Repeat the listing below in full and exactly, but without its pictures.

(DATA SECTION Opens)

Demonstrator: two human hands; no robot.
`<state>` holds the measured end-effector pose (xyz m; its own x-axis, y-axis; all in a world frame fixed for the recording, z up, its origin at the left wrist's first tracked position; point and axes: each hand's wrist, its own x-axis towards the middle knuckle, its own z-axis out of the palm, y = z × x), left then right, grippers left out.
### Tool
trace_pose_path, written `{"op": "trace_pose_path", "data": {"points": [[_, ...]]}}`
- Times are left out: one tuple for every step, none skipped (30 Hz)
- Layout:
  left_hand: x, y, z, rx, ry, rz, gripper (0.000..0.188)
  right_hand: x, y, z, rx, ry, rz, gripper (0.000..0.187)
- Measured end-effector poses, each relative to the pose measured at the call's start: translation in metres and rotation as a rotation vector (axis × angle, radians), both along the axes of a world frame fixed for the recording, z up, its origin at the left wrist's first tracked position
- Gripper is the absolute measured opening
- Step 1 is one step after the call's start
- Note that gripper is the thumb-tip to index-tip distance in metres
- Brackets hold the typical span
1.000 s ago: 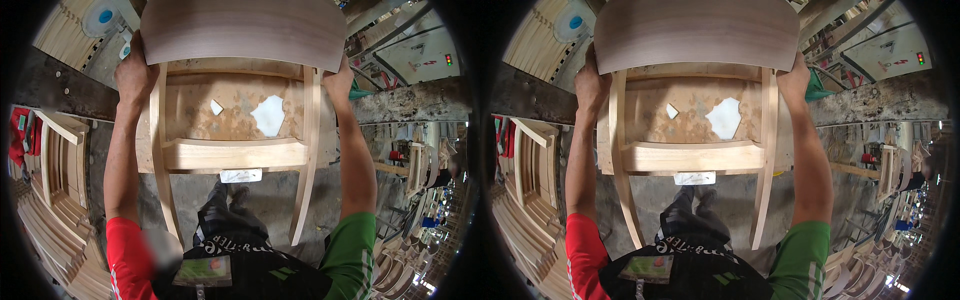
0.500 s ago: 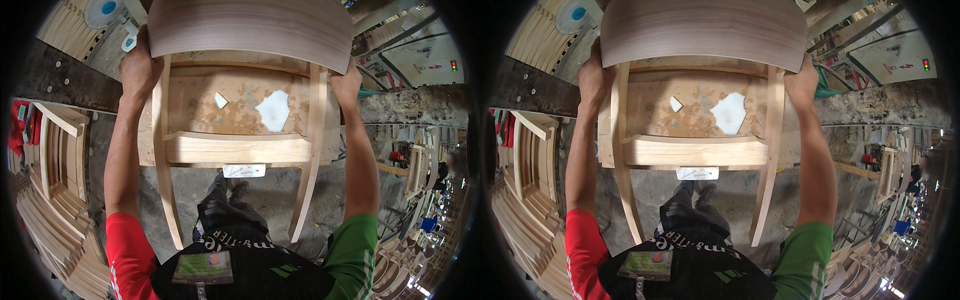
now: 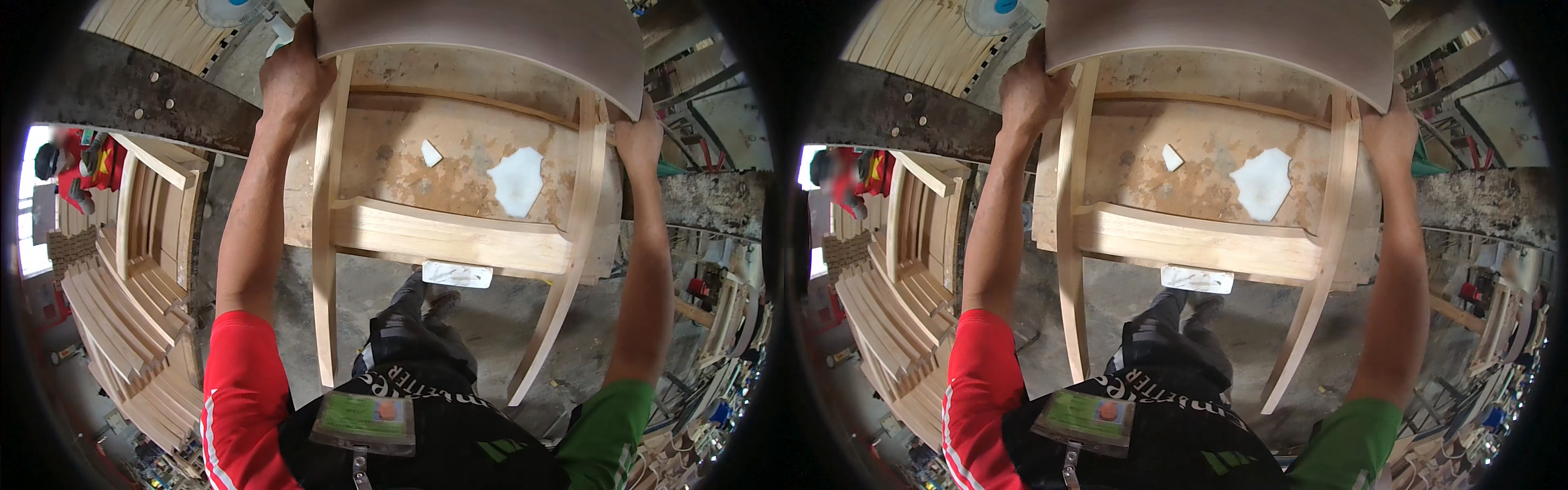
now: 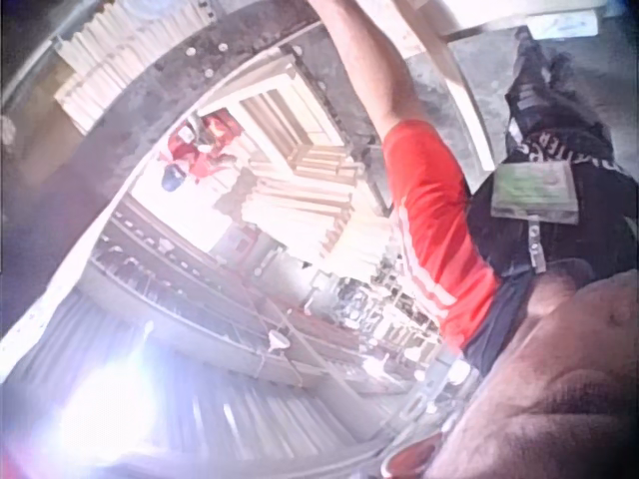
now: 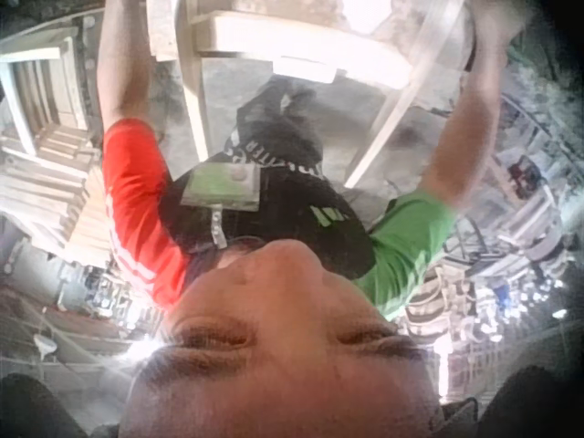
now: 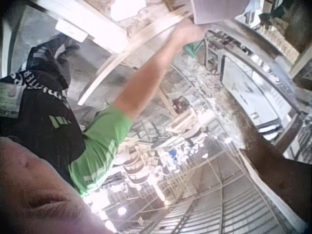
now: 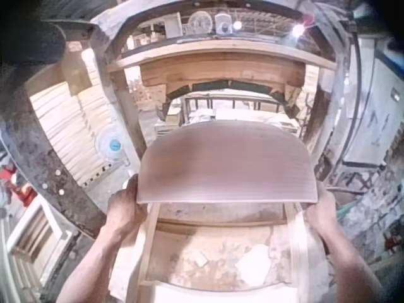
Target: The person repeatedly picks up wooden chair frames and curved backrests, aligns the backrests onto the frames, and places the assembled chairs onto a machine. The person then retrieves new frames and backrests and repeats the process.
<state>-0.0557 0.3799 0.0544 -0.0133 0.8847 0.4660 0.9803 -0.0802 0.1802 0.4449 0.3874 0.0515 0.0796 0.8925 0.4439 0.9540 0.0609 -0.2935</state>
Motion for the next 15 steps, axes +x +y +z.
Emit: {"op": "trace_pose_path", "data": {"points": [[-0.001,-0.001,0.000,0.009,-0.001,-0.007,0.051,0.002,0.002,-0.002,0.001,0.002,0.011,0.038],[-0.001,0.000,0.000,0.021,-0.003,-0.016,0.052,0.003,0.005,-0.004,0.005,0.002,0.020,0.038],[0.000,0.001,0.001,0.034,-0.006,-0.027,0.052,0.005,0.007,-0.005,0.060,-0.005,0.054,0.040],[0.000,0.003,0.001,0.011,-0.001,-0.012,0.053,0.007,0.004,-0.008,0.034,0.022,0.032,0.040],[-0.002,0.001,0.000,-0.018,0.006,0.022,0.055,-0.003,0.007,-0.004,0.002,0.050,0.031,0.040],[0.000,0.002,0.001,-0.039,0.006,0.042,0.057,-0.005,0.006,-0.003,-0.023,0.072,0.014,0.041],[0.001,0.003,0.001,-0.042,-0.010,0.054,0.057,-0.007,0.005,-0.001,-0.039,0.071,-0.001,0.041],[0.003,0.003,-0.001,-0.042,-0.029,0.063,0.056,-0.005,0.007,0.000,-0.052,0.068,-0.019,0.042],[0.005,0.005,-0.003,-0.043,-0.047,0.071,0.057,-0.003,0.007,0.001,-0.065,0.064,-0.038,0.042],[0.008,0.007,-0.005,-0.092,-0.083,0.116,0.056,-0.002,0.007,0.000,-0.071,0.065,-0.044,0.043],[0.007,0.007,-0.011,-0.139,-0.120,0.168,0.056,-0.002,0.007,-0.001,-0.073,0.065,-0.043,0.043],[0.002,0.007,-0.020,-0.184,-0.155,0.223,0.057,-0.002,0.008,-0.002,-0.075,0.068,-0.038,0.043],[-0.001,0.009,-0.030,-0.185,-0.197,0.196,0.056,-0.001,0.009,-0.002,-0.068,0.060,-0.024,0.042],[-0.012,0.009,-0.044,-0.185,-0.237,0.183,0.056,-0.001,0.010,-0.003,-0.062,0.054,0.003,0.042],[-0.011,0.014,-0.047,-0.191,-0.282,0.152,0.055,0.000,0.011,-0.003,-0.060,0.041,0.012,0.042]]}}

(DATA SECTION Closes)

- **ANSWER**:
Demonstrator: two human hands; no robot.
`<state>` holds the measured end-effector pose (xyz m; its own x-axis, y-axis; all in a world frame fixed for the recording, z up, its origin at the left wrist's first tracked position; point and axes: each hand's wrist, its own x-axis towards the middle knuckle, its own z-axis out of the palm, y = z × x), left then right, grippers left out.
### Tool
trace_pose_path, written `{"op": "trace_pose_path", "data": {"points": [[_, ...]]}}`
- Times are left out: one tuple for every step, none skipped (30 Hz)
- Layout:
  left_hand: x, y, z, rx, ry, rz, gripper (0.000..0.188)
  right_hand: x, y, z, rx, ry, rz, gripper (0.000..0.187)
- Measured end-effector poses, each relative to the pose measured at the call's start: translation in metres and rotation as a rotation vector (axis × angle, radians), both along the axes of a world frame fixed for the recording, z up, its origin at the left wrist's first tracked position
- Gripper is the absolute measured opening
- Step 1 is one step after the call's start
- Note that gripper is the thumb-tip to index-tip distance in metres
- Brackets hold the typical span
1.000 s ago: 
0.500 s ago: 
now: 
now: 
now: 
now: 
now: 
Target: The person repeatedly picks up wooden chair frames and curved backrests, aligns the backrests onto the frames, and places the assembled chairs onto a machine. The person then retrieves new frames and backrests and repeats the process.
<state>-0.0557 0.3799 0.0544 -0.0133 0.8847 0.4660 0.9803 -0.0802 0.1802 0.4449 0.3874 0.0515 0.0796 0.8925 0.4439 0.9540 0.0609 -0.2935</state>
Motion for the next 15 steps, axes +x +y +z.
Emit: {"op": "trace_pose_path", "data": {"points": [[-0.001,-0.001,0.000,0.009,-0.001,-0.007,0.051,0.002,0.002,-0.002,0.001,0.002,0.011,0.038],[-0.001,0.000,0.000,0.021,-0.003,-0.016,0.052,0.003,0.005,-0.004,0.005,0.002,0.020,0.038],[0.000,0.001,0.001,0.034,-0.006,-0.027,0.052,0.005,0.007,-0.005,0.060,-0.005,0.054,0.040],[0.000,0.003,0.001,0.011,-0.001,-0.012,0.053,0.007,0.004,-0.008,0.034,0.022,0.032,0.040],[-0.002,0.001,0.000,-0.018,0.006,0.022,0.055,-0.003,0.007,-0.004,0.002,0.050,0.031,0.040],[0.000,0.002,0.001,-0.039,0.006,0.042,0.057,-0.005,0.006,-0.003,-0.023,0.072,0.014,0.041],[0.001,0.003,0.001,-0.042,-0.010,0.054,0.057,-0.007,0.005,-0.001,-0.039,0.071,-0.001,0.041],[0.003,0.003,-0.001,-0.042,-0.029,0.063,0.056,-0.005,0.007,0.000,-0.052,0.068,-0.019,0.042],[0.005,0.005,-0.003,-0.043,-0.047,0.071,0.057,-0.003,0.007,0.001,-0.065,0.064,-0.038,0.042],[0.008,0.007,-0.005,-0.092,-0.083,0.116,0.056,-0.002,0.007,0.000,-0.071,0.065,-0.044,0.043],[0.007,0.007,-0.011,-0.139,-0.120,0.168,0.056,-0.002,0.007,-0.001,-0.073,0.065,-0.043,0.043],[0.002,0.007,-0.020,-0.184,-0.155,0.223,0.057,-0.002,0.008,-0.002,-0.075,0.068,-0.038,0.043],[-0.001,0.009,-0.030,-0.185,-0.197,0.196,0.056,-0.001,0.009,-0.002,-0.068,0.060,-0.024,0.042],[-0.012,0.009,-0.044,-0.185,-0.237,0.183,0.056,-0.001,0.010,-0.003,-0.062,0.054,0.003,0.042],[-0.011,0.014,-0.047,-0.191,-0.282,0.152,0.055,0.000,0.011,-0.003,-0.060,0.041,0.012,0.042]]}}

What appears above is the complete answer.